Configure S3 bucket with proper permissions
Upload audio file
Start transcription job with S3 URI
Poll for completion
Retrieve results

Google's synchronous API eliminates steps 1, 2, and 4. For recordings under 1 minute (our typical use case), the response comes back in 2-3 seconds.

Cost Comparison

Both services cost $0.024 per minute after free tier. The difference is the free tier duration:

Google: 60 minutes/month, permanent
AWS: 60 minutes/month, first 12 months only

For a 2-minute recording:

Cost: $0.048
Free tier covers: 30 recordings/month
After free tier: $4.80 per 100 recordings

Results

Transcription accuracy is excellent for conversational speech.

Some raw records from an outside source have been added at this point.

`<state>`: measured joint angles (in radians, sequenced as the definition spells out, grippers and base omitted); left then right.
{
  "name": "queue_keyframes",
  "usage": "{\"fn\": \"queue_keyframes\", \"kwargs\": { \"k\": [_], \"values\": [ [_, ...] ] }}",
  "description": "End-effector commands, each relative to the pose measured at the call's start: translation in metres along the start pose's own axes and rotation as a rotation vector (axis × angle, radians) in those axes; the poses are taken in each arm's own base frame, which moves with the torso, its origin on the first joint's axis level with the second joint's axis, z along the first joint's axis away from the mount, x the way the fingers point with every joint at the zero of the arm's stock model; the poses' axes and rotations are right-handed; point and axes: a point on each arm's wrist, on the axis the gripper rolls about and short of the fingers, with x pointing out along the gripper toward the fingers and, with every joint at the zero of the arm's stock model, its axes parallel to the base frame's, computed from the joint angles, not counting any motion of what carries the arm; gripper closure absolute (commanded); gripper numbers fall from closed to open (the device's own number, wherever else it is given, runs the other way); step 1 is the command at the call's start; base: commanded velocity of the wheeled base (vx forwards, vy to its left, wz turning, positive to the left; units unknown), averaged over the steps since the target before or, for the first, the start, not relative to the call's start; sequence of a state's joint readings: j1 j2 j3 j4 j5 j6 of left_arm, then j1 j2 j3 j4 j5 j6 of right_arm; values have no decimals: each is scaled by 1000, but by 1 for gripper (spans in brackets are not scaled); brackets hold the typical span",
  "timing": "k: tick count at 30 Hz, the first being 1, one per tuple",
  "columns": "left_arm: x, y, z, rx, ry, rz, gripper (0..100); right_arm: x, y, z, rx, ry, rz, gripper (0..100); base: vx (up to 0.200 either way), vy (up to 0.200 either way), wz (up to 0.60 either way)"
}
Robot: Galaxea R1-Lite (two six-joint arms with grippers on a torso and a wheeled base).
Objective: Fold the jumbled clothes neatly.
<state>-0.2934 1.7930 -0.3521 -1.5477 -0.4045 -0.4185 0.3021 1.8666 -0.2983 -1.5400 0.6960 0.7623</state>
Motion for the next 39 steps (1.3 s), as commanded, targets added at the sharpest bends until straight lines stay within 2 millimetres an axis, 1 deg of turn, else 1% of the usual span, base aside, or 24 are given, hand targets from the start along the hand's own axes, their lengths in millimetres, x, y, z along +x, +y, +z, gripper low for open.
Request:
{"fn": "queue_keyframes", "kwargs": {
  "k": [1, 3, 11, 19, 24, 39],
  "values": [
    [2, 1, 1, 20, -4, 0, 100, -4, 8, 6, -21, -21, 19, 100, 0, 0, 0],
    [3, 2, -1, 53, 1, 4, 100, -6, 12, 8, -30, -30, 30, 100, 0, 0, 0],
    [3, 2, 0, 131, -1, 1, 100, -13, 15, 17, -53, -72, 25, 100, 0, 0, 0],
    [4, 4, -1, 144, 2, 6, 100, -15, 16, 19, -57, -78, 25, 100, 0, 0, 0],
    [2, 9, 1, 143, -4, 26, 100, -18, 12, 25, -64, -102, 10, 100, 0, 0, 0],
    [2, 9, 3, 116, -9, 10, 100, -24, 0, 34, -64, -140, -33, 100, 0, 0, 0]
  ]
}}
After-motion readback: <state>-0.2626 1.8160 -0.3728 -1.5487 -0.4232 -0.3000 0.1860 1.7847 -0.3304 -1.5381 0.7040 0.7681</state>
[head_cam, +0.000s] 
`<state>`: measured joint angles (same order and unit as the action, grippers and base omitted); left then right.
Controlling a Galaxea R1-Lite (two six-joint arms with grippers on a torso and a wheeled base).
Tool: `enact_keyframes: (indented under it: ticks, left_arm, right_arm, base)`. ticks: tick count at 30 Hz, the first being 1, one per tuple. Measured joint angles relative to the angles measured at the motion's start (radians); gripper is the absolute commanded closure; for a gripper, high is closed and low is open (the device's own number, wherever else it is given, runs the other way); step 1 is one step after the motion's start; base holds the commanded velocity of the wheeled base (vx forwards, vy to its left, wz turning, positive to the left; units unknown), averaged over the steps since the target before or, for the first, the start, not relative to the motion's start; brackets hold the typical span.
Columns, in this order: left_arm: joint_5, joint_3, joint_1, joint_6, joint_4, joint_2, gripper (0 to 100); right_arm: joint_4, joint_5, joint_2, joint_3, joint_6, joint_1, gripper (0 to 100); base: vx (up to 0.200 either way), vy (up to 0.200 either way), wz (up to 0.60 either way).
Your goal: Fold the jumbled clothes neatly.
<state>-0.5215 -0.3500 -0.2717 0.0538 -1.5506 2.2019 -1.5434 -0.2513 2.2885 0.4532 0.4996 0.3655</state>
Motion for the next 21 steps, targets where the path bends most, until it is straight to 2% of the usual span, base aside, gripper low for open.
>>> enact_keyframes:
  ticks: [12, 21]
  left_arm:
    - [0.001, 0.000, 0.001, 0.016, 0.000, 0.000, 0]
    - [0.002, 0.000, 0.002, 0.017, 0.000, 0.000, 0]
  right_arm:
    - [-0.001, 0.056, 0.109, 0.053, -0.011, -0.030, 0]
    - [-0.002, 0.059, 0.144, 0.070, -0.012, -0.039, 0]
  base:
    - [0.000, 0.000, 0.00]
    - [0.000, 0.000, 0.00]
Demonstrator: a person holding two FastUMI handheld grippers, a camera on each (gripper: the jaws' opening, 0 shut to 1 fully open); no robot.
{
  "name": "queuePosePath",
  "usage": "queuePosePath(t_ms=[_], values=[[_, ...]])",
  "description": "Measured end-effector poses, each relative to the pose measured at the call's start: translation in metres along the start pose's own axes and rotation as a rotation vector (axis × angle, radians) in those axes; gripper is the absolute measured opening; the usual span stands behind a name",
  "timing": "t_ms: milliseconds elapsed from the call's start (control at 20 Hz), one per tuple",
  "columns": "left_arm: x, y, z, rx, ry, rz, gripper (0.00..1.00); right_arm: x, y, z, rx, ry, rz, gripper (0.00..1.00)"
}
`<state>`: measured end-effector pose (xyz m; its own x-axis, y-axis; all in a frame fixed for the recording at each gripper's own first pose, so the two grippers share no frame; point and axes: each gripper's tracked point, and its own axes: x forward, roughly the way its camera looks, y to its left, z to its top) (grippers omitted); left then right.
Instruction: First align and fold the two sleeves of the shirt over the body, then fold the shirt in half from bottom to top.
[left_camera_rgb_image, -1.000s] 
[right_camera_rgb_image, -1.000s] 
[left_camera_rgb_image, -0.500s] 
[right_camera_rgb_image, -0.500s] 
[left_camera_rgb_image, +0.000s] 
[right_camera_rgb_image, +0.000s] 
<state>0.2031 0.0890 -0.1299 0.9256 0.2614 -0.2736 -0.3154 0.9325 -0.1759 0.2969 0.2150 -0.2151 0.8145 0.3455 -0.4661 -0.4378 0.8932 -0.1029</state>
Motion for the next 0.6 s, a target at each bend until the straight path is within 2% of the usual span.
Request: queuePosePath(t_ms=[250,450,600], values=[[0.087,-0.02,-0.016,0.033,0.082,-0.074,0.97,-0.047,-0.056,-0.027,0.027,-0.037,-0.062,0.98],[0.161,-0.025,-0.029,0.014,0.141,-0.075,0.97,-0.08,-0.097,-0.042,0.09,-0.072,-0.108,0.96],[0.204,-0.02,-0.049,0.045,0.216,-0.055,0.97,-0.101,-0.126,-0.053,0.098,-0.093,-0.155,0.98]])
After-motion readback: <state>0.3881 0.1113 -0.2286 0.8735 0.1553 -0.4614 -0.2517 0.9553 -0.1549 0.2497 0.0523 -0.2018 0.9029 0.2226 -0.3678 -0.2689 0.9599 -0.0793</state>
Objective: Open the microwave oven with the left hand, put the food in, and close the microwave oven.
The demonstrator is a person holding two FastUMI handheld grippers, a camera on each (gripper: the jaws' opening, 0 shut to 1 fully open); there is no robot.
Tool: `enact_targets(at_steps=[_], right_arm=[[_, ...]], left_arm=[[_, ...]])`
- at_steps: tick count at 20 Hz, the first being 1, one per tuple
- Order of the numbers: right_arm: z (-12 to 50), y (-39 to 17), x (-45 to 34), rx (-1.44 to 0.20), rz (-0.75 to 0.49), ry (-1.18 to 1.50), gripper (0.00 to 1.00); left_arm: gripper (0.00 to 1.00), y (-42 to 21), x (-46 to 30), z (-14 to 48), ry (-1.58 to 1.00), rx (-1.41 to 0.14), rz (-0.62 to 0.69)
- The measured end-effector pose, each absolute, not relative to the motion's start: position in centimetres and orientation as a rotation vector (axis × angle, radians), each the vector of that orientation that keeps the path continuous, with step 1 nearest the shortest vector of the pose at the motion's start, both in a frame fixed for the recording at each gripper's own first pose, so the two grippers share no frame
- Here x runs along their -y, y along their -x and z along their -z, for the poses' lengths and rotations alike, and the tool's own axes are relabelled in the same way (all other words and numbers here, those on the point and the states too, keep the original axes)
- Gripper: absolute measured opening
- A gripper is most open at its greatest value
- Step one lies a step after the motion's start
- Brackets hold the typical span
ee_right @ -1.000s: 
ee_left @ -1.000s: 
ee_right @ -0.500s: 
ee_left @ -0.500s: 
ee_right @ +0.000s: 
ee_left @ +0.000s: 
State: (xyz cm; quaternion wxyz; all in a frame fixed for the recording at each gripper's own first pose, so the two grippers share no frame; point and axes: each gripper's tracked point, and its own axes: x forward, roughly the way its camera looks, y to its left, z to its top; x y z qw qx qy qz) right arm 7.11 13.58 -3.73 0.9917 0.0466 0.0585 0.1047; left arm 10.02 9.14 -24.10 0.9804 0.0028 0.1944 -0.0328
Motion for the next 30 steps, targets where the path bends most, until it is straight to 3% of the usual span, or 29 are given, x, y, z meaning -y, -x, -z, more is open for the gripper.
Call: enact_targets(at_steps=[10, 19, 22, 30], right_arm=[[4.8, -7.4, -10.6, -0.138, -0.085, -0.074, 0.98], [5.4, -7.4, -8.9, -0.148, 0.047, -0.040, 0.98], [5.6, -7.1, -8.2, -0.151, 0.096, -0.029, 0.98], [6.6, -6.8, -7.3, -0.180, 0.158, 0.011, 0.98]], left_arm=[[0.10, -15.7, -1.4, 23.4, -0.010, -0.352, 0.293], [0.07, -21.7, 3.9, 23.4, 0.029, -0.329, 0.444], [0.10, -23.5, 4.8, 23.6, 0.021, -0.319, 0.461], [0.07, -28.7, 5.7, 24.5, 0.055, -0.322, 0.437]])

Latency averages 2-3 seconds for typical 1-2 minute recordings. The automatic punctuation feature saves post-processing work—transcripts are immediately readable.

The permanent free tier means development and testing never incur costs. Even in production, most users stay within the 30 recordings/month free allocation. The service account authentication integrates cleanly with our existing Google Cloud setup for Gemini AI, using a single credential file for both services.